Look through the entries below, please, and copy every line with the word "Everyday".

--- Input material ---
————————
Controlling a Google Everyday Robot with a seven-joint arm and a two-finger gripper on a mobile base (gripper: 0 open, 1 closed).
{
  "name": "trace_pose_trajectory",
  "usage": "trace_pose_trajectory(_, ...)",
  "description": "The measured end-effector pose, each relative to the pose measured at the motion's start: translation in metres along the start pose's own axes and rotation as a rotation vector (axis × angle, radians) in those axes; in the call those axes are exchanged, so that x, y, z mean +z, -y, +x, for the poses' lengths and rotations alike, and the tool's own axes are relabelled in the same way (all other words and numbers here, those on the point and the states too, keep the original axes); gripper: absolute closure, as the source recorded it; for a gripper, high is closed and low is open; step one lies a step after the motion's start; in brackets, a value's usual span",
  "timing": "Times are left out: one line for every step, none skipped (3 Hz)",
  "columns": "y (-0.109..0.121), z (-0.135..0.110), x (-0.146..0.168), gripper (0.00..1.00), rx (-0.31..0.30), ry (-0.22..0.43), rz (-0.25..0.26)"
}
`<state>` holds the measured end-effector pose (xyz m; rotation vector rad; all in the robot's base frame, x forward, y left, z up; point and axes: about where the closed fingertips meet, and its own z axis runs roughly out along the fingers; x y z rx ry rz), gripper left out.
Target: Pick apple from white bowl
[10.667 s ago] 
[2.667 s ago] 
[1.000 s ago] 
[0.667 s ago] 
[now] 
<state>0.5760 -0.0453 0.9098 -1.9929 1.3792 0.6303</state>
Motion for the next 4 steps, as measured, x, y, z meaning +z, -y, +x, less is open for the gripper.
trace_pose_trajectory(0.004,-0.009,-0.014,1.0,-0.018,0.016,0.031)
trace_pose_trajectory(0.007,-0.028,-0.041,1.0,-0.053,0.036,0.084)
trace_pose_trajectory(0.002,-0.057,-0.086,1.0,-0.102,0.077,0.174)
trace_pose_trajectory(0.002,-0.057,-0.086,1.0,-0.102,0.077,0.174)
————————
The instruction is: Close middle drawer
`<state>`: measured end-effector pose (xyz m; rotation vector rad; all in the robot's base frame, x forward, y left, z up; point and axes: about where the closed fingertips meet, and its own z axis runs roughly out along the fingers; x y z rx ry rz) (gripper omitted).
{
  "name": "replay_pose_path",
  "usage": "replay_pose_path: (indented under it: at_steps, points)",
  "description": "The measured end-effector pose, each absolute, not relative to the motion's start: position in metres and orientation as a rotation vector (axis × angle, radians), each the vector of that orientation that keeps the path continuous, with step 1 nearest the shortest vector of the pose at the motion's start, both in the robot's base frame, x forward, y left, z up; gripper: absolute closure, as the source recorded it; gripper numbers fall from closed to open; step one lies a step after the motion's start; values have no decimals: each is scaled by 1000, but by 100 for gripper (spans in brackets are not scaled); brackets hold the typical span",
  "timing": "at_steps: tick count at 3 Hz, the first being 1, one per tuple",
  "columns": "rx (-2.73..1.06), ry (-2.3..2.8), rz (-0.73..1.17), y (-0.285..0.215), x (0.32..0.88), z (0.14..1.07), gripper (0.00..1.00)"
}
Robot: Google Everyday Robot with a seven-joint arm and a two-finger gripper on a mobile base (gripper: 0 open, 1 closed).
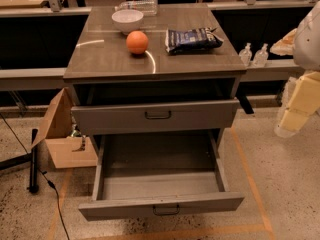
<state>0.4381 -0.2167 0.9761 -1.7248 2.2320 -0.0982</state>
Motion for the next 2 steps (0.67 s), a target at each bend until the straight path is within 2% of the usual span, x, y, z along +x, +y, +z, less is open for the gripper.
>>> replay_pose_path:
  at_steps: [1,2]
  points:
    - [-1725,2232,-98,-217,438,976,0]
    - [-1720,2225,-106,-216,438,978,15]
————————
--- Written response ---
Controlling a Google Everyday Robot with a seven-joint arm and a two-finger gripper on a mobile base (gripper: 0 open, 1 closed).
Robot: Google Everyday Robot with a seven-joint arm and a two-finger gripper on a mobile base (gripper: 0 open, 1 closed).

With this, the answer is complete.